[Start of section]

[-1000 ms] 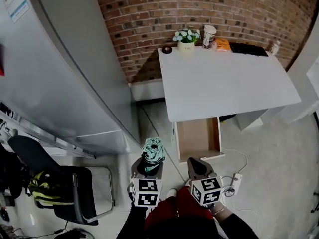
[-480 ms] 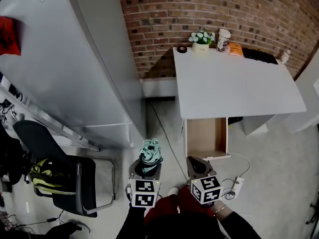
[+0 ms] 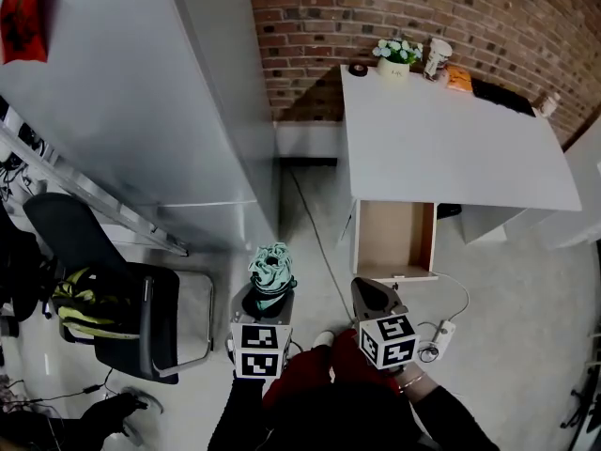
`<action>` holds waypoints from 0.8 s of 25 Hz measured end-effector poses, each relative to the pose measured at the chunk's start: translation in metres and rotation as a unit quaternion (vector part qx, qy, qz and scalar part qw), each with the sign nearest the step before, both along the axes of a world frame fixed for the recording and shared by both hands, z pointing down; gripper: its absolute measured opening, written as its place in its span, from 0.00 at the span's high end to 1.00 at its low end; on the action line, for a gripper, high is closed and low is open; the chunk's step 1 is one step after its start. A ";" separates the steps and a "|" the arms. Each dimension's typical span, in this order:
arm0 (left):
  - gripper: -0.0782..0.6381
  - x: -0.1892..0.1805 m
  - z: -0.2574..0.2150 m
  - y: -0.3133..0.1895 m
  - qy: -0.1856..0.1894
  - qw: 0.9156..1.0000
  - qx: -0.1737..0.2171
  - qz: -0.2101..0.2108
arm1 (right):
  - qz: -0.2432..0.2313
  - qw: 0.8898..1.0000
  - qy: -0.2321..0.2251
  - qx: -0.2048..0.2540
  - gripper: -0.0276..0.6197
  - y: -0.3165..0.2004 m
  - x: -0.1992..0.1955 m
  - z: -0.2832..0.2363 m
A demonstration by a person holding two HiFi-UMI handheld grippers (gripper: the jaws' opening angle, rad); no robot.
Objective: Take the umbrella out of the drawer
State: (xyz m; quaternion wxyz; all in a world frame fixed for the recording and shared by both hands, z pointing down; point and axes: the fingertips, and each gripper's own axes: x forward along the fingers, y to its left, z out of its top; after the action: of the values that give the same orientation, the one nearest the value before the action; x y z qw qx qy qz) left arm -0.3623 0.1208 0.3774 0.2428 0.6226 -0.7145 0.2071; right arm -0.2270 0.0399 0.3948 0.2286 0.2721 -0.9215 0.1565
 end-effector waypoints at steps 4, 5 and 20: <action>0.55 -0.002 0.002 0.010 0.009 1.000 0.001 -0.007 | -0.009 1.000 0.007 -0.001 0.96 0.006 -0.006 0.001; 0.55 -0.002 0.002 0.012 0.010 1.000 0.001 -0.008 | -0.011 1.000 0.006 -0.002 0.96 0.008 -0.007 0.000; 0.55 -0.006 0.012 0.042 0.022 1.000 -0.007 -0.021 | -0.034 0.999 0.016 -0.011 0.96 0.034 -0.016 0.004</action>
State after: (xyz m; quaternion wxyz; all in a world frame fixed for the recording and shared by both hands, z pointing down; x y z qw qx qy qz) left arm -0.3686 0.1625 0.3890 0.2672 0.6098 -0.7206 0.1936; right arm -0.2430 0.0736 0.3989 0.2516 0.2407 -0.9246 0.1544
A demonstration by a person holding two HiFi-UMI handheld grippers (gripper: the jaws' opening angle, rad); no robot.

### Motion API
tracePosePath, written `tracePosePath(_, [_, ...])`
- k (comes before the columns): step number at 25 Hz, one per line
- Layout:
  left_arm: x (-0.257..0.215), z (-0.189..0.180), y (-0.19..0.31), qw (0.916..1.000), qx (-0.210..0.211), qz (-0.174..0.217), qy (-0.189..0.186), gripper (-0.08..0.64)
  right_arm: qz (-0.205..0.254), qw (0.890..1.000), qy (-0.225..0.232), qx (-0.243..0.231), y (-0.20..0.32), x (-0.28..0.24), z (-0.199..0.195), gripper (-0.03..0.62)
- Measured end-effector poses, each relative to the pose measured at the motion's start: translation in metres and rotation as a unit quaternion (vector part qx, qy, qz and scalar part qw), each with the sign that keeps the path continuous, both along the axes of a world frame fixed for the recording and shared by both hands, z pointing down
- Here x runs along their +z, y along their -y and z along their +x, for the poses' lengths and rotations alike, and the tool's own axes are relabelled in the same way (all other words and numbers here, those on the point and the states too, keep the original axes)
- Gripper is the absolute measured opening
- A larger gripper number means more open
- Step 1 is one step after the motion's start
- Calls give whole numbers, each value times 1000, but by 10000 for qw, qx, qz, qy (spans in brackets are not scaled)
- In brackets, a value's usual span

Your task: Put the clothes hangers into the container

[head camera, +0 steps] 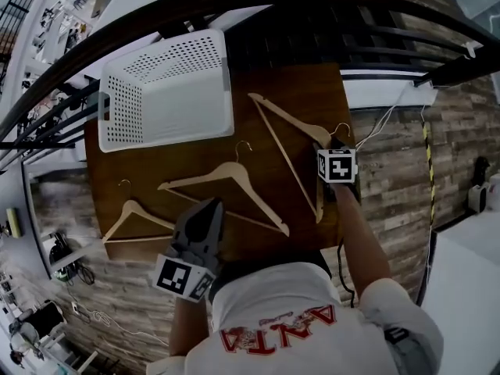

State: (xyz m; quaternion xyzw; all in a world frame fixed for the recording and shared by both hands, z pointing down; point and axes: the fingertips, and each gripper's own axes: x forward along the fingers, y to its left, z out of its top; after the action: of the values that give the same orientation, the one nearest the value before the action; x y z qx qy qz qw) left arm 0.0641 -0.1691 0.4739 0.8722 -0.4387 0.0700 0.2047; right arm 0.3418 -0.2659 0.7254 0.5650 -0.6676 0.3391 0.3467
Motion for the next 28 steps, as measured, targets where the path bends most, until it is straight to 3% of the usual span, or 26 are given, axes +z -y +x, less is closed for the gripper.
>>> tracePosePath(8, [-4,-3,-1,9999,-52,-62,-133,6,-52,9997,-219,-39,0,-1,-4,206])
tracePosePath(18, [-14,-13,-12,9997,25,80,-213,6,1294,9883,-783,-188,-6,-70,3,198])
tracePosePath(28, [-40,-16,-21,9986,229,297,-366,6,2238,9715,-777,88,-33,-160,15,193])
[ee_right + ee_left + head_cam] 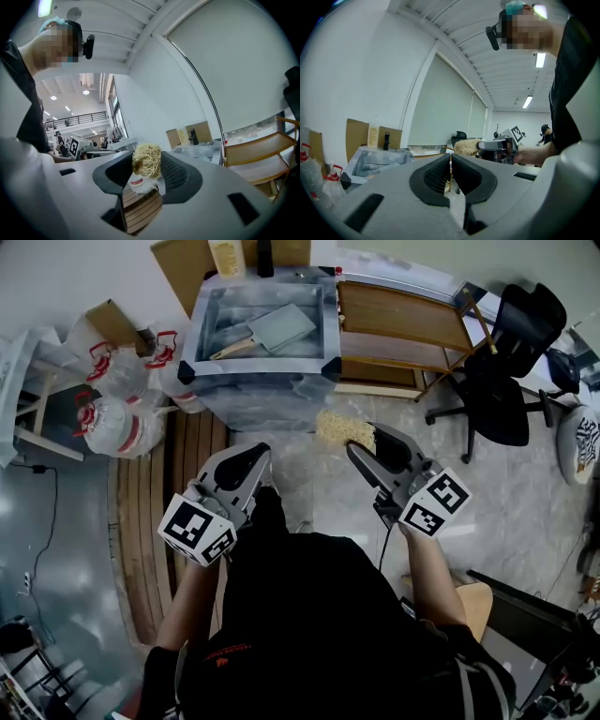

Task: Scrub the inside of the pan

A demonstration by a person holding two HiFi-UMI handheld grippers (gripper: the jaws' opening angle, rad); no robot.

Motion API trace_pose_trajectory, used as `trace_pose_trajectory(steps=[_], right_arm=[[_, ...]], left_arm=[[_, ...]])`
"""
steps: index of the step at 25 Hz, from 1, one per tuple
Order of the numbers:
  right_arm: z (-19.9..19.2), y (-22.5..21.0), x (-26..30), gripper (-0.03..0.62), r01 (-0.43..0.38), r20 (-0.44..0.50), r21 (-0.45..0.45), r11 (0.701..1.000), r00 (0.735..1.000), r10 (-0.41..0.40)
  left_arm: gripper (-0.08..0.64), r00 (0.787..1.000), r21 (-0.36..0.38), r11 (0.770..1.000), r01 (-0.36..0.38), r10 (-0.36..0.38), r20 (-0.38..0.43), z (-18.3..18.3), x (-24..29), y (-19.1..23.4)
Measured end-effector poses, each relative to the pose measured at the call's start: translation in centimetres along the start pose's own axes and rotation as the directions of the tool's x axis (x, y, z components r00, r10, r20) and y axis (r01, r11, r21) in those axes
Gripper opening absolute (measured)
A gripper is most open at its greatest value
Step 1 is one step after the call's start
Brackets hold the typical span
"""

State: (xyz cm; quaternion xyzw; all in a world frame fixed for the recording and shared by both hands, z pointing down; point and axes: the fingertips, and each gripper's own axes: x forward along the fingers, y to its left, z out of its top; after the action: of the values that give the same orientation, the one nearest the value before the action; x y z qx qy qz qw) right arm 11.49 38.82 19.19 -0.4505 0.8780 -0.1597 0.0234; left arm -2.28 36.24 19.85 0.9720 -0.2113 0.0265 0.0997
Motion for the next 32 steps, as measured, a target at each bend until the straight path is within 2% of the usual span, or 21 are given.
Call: trace_pose_trajectory(steps=[6,16,25,32], right_arm=[[0.5,-3.0,5.1,0.183,0.015,-0.020,0.018,1.000,1.000,-0.015],[1.3,-9.1,16.6,0.183,0.055,-0.069,0.070,0.996,0.996,-0.050],[2.4,-14.0,25.4,0.183,0.125,-0.102,0.110,0.986,0.988,-0.113],[3.2,-16.5,29.4,0.182,0.158,-0.123,0.116,0.981,0.982,-0.144]], left_arm=[[0.026,1.000,-0.030,1.000,0.009,-0.010,-0.015,0.0,2.2,5.9],[0.026,0.998,-0.076,0.997,0.027,-0.031,-0.058,0.7,6.1,19.0],[0.026,0.993,-0.102,0.992,0.079,-0.087,-0.078,2.1,9.7,29.6],[0.026,0.989,-0.102,0.989,0.109,-0.118,-0.089,2.7,11.8,34.6]])
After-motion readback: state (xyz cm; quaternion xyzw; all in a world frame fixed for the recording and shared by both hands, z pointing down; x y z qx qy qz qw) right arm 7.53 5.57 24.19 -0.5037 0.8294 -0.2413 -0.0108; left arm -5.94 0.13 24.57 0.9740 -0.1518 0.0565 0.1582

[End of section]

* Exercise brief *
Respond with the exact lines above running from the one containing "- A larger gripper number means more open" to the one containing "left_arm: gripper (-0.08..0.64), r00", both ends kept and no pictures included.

* Completed exercise *
- A larger gripper number means more open
- Step 1 is one step after the motion's start
- Calls give whole numbers, each value times 1000, but by 10000 for qw, qx, qz, qy (spans in brackets are not scaled)
- In brackets, a value's usual span

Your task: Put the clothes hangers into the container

[head camera, +0 steps] 

State: (xyz m; quaternion xyzw; all in a world frame fixed for the recording and shared by both hands, z pointing down; point and axes: the fingertips, and each gripper's own axes: x forward along the fingers, y to its left, z out of its top; after the action: of the values that give the same orientation, the one nearest the value before the action; x y z qx qy qz qw) left arm 0.0641 -0.1691 0.4739 0.8722 -0.4387 0.0700 0.2047; right arm 0.3418 -0.2659 0.7254 0.5650 -0.6676 0.3391 0.3467
Motion for the next 28 steps, as measured, targets where the path bends most, until it is straight to 3% of the usual span, or 26 are given, axes +z -y +x, less is closed for the gripper.
>>> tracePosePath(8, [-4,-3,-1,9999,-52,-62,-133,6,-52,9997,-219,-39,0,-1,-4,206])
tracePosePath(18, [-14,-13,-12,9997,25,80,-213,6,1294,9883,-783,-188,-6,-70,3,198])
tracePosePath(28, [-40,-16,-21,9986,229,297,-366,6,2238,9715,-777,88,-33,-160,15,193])
[ee_right + ee_left + head_cam] 

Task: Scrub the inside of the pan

A demonstration by a person holding two HiFi-UMI handheld grippers (gripper: the jaws' opening angle, rad); no robot.

Motion API trace_pose_trajectory, used as `trace_pose_trajectory(steps=[_], right_arm=[[_, ...]], left_arm=[[_, ...]])`
"""
steps: index of the step at 25 Hz, from 1, one per tuple
Order of the numbers:
  right_arm: z (-19.9..19.2), y (-22.5..21.0), x (-26..30), gripper (-0.03..0.62), r01 (-0.43..0.38), r20 (-0.44..0.50), r21 (-0.45..0.45), r11 (0.701..1.000), r00 (0.735..1.000), r10 (-0.41..0.40)
  left_arm: gripper (-0.08..0.64), r00 (0.787..1.000), r21 (-0.36..0.38), r11 (0.770..1.000), r01 (-0.36..0.38), r10 (-0.36..0.38), r20 (-0.38..0.43), z (-18.3..18.3), x (-24..29), y (-19.1..23.4)

No further answer is expected.